● What is required:
Starting at the first line, reproduce the listing below in full, exactly as given.

● Excerpted data:
════════════════════

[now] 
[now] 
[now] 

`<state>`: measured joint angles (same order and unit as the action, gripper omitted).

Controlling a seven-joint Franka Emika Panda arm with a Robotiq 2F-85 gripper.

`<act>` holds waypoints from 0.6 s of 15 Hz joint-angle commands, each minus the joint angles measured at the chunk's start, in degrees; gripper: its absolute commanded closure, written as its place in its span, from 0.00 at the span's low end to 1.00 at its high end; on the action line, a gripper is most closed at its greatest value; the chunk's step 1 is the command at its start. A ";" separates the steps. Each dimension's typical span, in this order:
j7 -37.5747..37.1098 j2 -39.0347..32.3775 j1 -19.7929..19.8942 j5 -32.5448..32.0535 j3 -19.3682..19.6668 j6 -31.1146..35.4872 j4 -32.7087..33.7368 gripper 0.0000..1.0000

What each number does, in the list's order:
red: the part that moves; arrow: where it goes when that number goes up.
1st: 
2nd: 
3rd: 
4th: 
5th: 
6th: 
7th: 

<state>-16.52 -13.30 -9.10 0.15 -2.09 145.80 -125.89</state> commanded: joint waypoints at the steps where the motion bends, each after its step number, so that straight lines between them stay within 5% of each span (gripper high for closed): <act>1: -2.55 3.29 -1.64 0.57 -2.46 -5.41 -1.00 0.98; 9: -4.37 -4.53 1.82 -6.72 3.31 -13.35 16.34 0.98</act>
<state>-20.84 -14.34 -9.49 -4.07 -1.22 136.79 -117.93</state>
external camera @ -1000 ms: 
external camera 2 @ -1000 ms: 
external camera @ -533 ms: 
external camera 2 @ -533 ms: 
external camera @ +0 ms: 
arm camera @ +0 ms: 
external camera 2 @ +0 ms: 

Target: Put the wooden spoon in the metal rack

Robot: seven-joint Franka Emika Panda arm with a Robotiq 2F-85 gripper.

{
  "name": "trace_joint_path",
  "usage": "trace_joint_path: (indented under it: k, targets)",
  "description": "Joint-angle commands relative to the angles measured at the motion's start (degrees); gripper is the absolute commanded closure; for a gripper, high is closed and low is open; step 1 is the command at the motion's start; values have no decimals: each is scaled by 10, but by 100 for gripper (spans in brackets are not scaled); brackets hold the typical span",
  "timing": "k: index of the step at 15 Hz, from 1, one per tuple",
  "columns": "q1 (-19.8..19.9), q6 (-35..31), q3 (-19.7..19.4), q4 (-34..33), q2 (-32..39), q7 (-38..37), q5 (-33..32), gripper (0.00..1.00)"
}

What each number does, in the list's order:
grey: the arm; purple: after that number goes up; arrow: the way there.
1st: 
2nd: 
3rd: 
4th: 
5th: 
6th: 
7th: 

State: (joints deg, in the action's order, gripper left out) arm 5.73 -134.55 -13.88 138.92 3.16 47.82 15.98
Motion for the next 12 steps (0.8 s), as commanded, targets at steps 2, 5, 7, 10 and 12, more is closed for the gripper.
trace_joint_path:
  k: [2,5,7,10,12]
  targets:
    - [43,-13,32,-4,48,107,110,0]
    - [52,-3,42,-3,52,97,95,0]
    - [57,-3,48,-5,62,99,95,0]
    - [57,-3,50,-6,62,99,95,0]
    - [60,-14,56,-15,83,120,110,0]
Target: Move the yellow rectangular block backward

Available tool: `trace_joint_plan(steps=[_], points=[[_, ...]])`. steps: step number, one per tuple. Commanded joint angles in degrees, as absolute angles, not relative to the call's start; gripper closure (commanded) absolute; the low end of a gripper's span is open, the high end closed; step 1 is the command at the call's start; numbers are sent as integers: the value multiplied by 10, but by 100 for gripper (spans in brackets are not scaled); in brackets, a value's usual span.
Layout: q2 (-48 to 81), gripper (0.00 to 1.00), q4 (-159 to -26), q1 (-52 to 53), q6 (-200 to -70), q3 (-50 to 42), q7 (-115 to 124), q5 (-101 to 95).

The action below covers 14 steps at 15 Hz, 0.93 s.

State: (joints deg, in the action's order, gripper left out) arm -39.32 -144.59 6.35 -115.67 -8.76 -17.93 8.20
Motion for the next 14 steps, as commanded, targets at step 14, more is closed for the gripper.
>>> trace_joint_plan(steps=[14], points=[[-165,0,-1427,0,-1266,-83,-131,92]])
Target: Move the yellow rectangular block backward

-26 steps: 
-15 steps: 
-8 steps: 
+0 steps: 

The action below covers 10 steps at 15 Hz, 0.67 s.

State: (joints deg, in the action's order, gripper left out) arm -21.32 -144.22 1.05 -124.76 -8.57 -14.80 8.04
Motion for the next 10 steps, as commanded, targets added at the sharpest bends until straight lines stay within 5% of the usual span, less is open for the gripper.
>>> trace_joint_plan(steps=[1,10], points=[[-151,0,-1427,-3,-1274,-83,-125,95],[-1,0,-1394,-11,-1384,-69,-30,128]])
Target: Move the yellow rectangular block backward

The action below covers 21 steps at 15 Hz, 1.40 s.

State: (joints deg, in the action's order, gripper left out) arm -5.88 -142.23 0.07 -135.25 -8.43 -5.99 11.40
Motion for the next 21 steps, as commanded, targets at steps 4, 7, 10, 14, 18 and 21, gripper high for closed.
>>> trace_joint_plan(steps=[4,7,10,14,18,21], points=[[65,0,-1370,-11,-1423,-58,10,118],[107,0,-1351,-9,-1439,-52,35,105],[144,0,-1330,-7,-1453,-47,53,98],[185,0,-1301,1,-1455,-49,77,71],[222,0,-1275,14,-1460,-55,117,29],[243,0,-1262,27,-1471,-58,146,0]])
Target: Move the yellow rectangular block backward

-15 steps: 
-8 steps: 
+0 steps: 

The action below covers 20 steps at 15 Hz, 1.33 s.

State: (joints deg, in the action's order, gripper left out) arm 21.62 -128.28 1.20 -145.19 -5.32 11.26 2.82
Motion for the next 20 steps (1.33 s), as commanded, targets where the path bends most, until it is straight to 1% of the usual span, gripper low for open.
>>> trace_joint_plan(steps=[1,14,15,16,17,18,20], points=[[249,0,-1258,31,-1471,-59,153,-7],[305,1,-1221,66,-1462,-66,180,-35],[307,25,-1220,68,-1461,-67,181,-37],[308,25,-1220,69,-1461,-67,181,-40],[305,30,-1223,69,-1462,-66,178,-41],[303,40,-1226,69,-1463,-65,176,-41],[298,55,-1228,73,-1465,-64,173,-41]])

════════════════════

● Answer for the task:
[now] 
[now] 
[now] 

`<state>`: measured joint angles (same order and unit as the action, gripper omitted).

Controlling a seven-joint Franka Emika Panda arm with a Robotiq 2F-85 gripper.

`<act>` holds waypoints from 0.6 s of 15 Hz joint-angle commands, each minus the joint angles measured at the chunk's start, in degrees; gripper: its absolute commanded closure, written as its place in its span, from 0.00 at the span's low end to 1.00 at its high end; on the action line, a gripper is most closed at its greatest value; the chunk's step 1 is the command at its start. A ";" separates the steps. Each dimension's typical span, in this order:
j7 -37.5747..37.1098 j2 -39.0347..32.3775 j1 -19.7929..19.8942 j5 -32.5448..32.0535 j3 -19.3682..19.6668 j6 -31.1146..35.4872 j4 -32.7087..33.7368 gripper 0.0000..1.0000

What each number does, in the list's order:
red: the part that moves; arrow: where it goes when that number goes up.
1st: 
2nd: 
3rd: 
4th: 
5th: 
6th: 
7th: 

<state>-16.52 -13.30 -9.10 0.15 -2.09 145.80 -125.89</state> commanded: joint waypoints at the steps where the motion bends, each after its step number, so that straight lines between them stay within 5% of each span (gripper high for closed): <act>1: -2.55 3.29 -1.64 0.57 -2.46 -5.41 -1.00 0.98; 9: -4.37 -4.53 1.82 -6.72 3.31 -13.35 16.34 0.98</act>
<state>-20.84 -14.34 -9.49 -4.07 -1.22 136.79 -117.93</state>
external camera @ -1000 ms: 
external camera 2 @ -1000 ms: 
external camera @ -533 ms: 
external camera 2 @ -533 ms: 
external camera @ +0 ms: 
arm camera @ +0 ms: 
external camera 2 @ +0 ms: 

Target: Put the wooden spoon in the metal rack

Robot: seven-joint Franka Emika Panda arm with a Robotiq 2F-85 gripper.

{
  "name": "trace_joint_path",
  "usage": "trace_joint_path: (indented under it: k, targets)",
  "description": "Joint-angle commands relative to the angles measured at the motion's start (degrees); gripper is the absolute commanded closure; for a gripper, high is closed and low is open; step 1 is the command at the motion's start; values have no decimals: each is scaled by 10, but by 100 for gripper (spans in brackets are not scaled); brackets hold the typical span",
  "timing": "k: index of the step at 15 Hz, from 1, one per tuple",
  "columns": "q1 (-19.8..19.9), q6 (-35..31), q3 (-19.7..19.4), q4 (-34..33), q2 (-32..39), q7 (-38..37), q5 (-33..32), gripper (0.00..1.00)"
}

What each number does, in the list's order:
grey: the arm; purple: after that number goes up; arrow: the way there.
1st: 
2nd: 
3rd: 
4th: 
5th: 
6th: 
7th: 

State: (joints deg, in the action's order, gripper left out) arm 5.73 -134.55 -13.88 138.92 3.16 47.82 15.98
Motion for the next 12 steps (0.8 s), as commanded, targets at steps 2, 5, 7, 10 and 12, more is closed for the gripper.
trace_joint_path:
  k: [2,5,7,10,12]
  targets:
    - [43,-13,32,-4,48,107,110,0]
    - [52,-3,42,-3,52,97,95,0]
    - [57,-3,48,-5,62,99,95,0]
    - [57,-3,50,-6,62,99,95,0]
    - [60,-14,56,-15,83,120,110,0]
Target: Move the yellow rectangular block backward

Available tool: `trace_joint_plan(steps=[_], points=[[_, ...]])`. steps: step number, one per tuple. Commanded joint angles in degrees, as absolute angles, not relative to the call's start; gripper closure (commanded) absolute; the low end of a gripper's span is open, the high end closed; step 1 is the command at the call's start; numbers are sent as integers: the value multiplied by 10, but by 100 for gripper (spans in brackets are not scaled); in brackets, a value's usual span.
Layout: q2 (-48 to 81), gripper (0.00 to 1.00), q4 (-159 to -26), q1 (-52 to 53), q6 (-200 to -70), q3 (-50 to 42), q7 (-115 to 124), q5 (-101 to 95).

The action below covers 14 steps at 15 Hz, 0.93 s.

State: (joints deg, in the action's order, gripper left out) arm -39.32 -144.59 6.35 -115.67 -8.76 -17.93 8.20
Motion for the next 14 steps, as commanded, targets at step 14, more is closed for the gripper.
>>> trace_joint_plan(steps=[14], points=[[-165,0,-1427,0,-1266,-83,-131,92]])
Target: Move the yellow rectangular block backward

-26 steps: 
-15 steps: 
-8 steps: 
+0 steps: 

The action below covers 10 steps at 15 Hz, 0.67 s.

State: (joints deg, in the action's order, gripper left out) arm -21.32 -144.22 1.05 -124.76 -8.57 -14.80 8.04
Motion for the next 10 steps, as commanded, targets added at the sharpest bends until straight lines stay within 5% of the usual span, less is open for the gripper.
>>> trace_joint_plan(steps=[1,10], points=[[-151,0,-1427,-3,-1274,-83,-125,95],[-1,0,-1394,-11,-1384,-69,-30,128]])
Target: Move the yellow rectangular block backward

The action below covers 21 steps at 15 Hz, 1.40 s.

State: (joints deg, in the action's order, gripper left out) arm -5.88 -142.23 0.07 -135.25 -8.43 -5.99 11.40
Motion for the next 21 steps, as commanded, targets at steps 4, 7, 10, 14, 18 and 21, gripper high for closed.
>>> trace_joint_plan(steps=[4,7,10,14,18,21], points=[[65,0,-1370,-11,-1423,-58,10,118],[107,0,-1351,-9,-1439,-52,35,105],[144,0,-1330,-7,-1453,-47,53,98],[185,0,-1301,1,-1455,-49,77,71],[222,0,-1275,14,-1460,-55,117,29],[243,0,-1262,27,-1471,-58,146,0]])
Target: Move the yellow rectangular block backward

-15 steps: 
-8 steps: 
+0 steps: 

The action below covers 20 steps at 15 Hz, 1.33 s.

State: (joints deg, in the action's order, gripper left out) arm 21.62 -128.28 1.20 -145.19 -5.32 11.26 2.82
Motion for the next 20 steps (1.33 s), as commanded, targets where the path bends most, until it is straight to 1% of the usual span, gripper low for open.
>>> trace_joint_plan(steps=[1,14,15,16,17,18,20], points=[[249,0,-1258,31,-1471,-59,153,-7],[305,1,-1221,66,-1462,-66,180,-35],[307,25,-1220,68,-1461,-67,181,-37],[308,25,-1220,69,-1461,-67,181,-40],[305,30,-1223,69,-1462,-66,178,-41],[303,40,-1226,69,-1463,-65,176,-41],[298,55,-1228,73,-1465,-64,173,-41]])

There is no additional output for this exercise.